__Brief__:
Copy the data exactly, pictures aside.
____
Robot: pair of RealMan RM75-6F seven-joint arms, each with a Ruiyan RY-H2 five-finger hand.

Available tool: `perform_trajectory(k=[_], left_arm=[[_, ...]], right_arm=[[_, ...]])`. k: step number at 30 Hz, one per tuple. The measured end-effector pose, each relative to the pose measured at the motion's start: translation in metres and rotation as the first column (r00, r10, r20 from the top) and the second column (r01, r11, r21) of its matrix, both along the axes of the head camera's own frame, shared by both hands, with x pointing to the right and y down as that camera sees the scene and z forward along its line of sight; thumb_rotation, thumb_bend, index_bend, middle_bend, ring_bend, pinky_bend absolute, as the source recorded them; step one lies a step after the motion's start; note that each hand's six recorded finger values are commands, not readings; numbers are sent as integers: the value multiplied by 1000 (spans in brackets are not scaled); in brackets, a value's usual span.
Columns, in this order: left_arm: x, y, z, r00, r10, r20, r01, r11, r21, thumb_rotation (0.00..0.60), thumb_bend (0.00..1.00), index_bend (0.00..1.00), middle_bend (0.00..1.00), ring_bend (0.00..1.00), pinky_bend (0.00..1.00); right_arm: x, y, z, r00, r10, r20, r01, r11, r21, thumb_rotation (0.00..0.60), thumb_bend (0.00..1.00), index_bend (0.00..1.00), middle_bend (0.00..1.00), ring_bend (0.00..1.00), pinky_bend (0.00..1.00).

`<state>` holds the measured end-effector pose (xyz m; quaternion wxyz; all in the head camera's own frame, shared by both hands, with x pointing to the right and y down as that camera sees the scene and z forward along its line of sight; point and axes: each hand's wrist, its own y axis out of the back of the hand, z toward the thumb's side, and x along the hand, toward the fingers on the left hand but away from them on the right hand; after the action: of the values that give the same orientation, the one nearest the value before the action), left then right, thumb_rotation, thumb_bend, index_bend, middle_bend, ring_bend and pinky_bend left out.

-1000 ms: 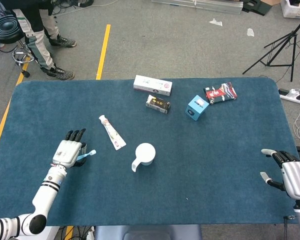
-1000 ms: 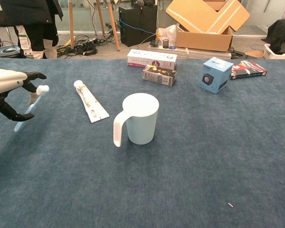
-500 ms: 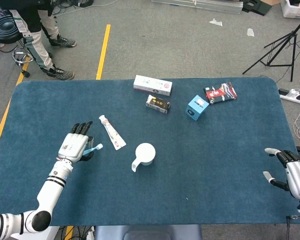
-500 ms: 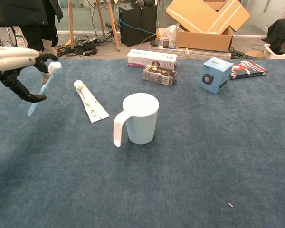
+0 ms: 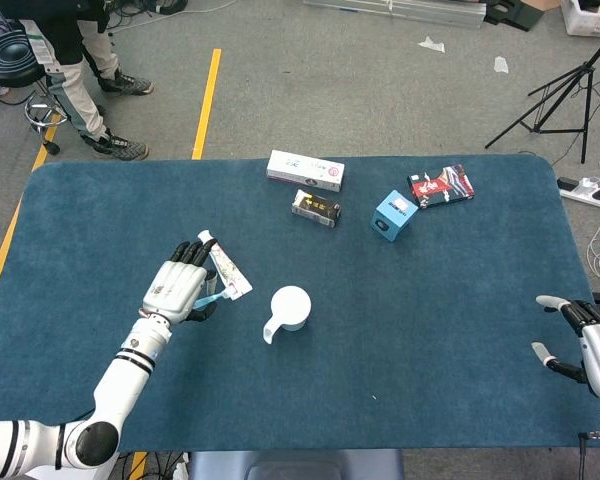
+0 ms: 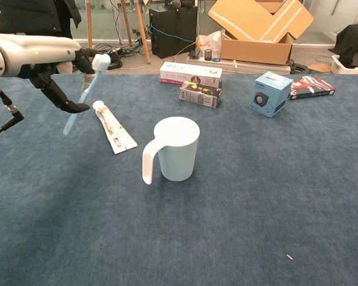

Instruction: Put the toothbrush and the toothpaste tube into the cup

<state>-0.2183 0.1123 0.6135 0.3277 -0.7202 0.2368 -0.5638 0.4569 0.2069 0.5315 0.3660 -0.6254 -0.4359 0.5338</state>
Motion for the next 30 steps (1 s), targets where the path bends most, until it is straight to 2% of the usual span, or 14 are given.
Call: perform_trajectory(k=[9,20,30], left_arm=[[21,-5,-12,998,-28,-64,25,999,-43,600,320,557,0,0,0],[61,-14,-32,981,-18,-191,9,999,-44,600,320,569,0,0,0],[89,-15,-32,976,5,-217,-18,998,-56,600,320,570,0,0,0]], right_arm=[[0,0,-1,1000,1,6,-1,1000,-3,600,157,333,418,339,473],[0,1,0,1000,-2,3,2,1000,-8,600,158,333,418,339,473],[1,0,0,1000,-1,12,1,1000,-14,600,158,333,418,339,473]])
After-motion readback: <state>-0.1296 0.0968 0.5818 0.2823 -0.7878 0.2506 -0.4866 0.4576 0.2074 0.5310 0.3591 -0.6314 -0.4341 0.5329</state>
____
__Answer to this problem__:
Robot: pair of RealMan RM75-6F seven-joint arms, each with a Ruiyan RY-H2 five-finger hand.

Available tool: `perform_trajectory(k=[_], left_arm=[[_, ...]], right_arm=[[_, ...]])`. k: step number at 30 Hz, one per tuple. The measured end-effector pose, each relative to the pose measured at the motion's start: translation in metres and rotation as the first column (r00, r10, r20 from the top) and the second column (r01, r11, r21) of its matrix, both along the axes of the head camera's own frame, shared by both hands, with x pointing to the right and y down as that camera sees the scene and z forward along its line of sight; thumb_rotation, thumb_bend, index_bend, middle_bend, ring_bend, pinky_bend absolute, as the source recorded them; step one lies a step after the motion's start; note that each hand's six recorded finger values are commands, not readings; numbers are sent as integers: the value multiplied by 1000 (spans in brackets are not scaled); in brackets, a value's usual span.
Columns, in this order: left_arm: x, y, z, r00, r10, r20, r01, r11, r21, thumb_rotation (0.00..0.60), thumb_bend (0.00..1.00), index_bend (0.00..1.00), middle_bend (0.00..1.00), ring_bend (0.00..1.00), pinky_bend (0.00..1.00); right_arm: x, y, z, r00, r10, r20, r01, r11, r21, thumb_rotation (0.00..0.60), thumb_bend (0.00..1.00), index_bend (0.00..1.00), middle_bend (0.00..1.00), ring_bend (0.00..1.00), pinky_bend (0.00..1.00).

`<state>` holds the measured end-effector pose (xyz m; quaternion wxyz; all in the head camera's own frame, shared by both hands, with x pointing to the right and y down as that camera sees the scene and z forward along its line of sight; point and axes: each hand's wrist, its own y axis out of the back of the hand, z toward the thumb's side, and x along the hand, toward the fingers on the left hand but away from them on the right hand; after the action: of the values that give the same orientation, the one nearest the value before the action), left then right, thumb_rotation, thumb_bend, index_bend, middle_bend, ring_bend and pinky_bend left out.

-1000 ms: 
-1000 ms: 
-500 ms: 
-500 ms: 
+0 ms: 
+0 ms: 

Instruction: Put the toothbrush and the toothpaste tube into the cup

<state>-0.2183 0.1123 0.6135 0.3277 -0.7202 0.2368 -0.5638 0.4569 0.2069 0.5315 0.3660 -0.6254 -0.4359 0.5338</state>
Motion for the next 30 steps (1 s), targets where the path bends most, until it is straight to 2% of the usual span, or 14 are given.
Call: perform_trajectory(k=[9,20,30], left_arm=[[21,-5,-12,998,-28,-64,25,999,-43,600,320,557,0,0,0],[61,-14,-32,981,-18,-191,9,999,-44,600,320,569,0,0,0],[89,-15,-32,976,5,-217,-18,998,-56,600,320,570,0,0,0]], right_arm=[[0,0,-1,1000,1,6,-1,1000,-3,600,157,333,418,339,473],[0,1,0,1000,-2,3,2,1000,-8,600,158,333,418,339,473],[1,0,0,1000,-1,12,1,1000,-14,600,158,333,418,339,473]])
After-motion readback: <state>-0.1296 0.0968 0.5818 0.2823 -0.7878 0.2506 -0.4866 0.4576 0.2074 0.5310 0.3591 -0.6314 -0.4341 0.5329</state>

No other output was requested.